There’s also the issue of Brexit. Tougher immigration rules are designed to staunch the supply of cheaper labor from Eastern Europe, and one of the goals is to force companies to invest in technology and machinery that can reduce the need for manual workers.
But in the meantime the economy faces significant hurdles. Uncertainty over whether Brexit would happen — Britain finally left the EU on Jan. 31 after 3 ½ years of wrangling — has given way to the prospect of turmoil over trade talks. The Bank of England said in January that the limit the economy can grow without generating inflation is now just 1%.
Now there’s the impact of coronavirus, which the Organisation for Economic Cooperation and Development said could shrink the global economy this quarter.
“It’s easier for firms to improve productivity when demand for their product is rising, but the slowdown in the economy means that for many firms demand has been flat or even falling,” says John Young, one of the Bank of England’s network of representatives based in the northwest.

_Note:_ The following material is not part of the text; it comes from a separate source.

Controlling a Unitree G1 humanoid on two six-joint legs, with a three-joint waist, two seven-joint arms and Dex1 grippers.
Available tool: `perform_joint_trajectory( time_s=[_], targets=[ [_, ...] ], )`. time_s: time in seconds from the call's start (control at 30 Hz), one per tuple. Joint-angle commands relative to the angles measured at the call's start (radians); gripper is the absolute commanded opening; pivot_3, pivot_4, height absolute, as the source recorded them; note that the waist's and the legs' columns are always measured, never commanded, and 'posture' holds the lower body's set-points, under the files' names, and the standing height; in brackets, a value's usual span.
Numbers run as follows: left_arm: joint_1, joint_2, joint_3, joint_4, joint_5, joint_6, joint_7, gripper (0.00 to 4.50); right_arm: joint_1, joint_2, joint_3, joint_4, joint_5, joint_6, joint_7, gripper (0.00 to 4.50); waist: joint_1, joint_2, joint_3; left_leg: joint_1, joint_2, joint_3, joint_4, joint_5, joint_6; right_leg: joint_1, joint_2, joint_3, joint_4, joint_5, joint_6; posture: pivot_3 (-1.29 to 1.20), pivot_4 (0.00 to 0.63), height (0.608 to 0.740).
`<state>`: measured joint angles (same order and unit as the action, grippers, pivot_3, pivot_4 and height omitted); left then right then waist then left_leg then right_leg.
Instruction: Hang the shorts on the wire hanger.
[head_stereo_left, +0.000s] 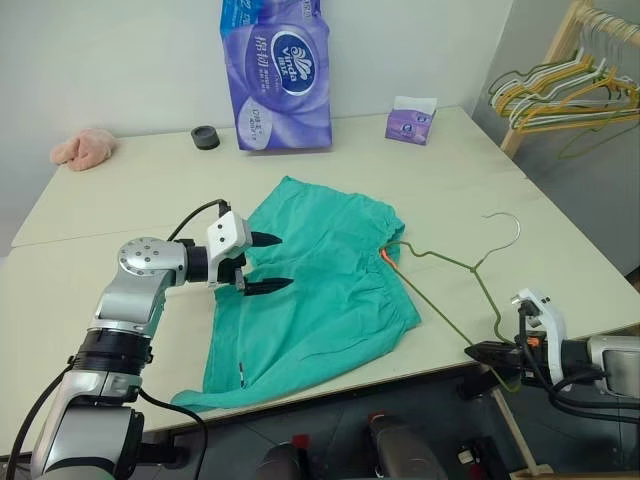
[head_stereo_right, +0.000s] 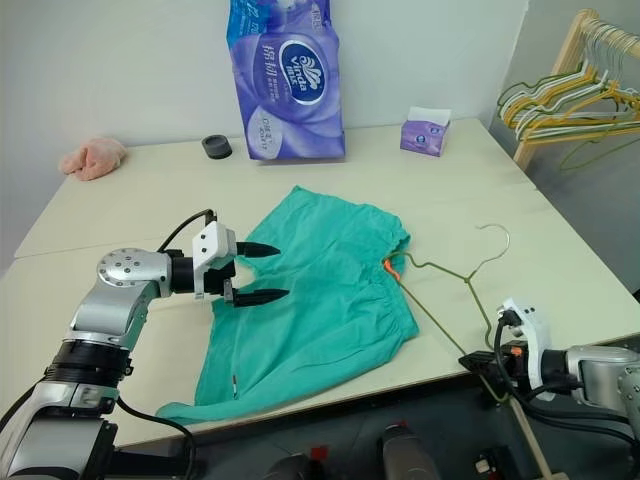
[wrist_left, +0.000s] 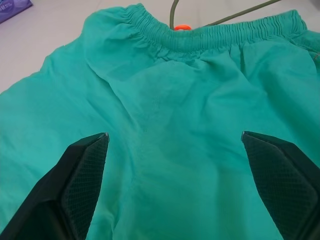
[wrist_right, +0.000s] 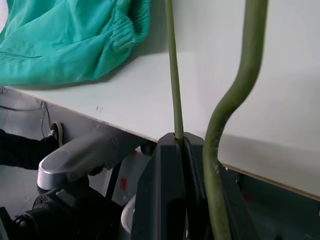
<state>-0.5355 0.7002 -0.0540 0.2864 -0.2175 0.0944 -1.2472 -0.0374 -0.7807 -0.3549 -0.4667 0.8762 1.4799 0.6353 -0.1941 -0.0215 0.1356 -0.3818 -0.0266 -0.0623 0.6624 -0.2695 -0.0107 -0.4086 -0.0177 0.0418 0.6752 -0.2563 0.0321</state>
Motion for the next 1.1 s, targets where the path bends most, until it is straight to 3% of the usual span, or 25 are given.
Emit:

There’s also not the same money being spent everywhere. A report by the Resolution Foundation think-tank published a week before the government’s budget highlighted the stark differences in regional public investment. London’s spending per head of 1,456 pounds in 2018-19 was 53% more than in the northwest and more than double that of the East Midlands.
At the Dunsters warehouse on the outskirts of Bury, Mathew and Barlow urged the government to focus less on the new high-speed train link and do more for what’s known as “soft infrastructure” like better broadband.
“There’s probably a lot more productivity stuff that could be done without HS2, but it gets all the fanfare,” she says. “Give people the support on the ground.”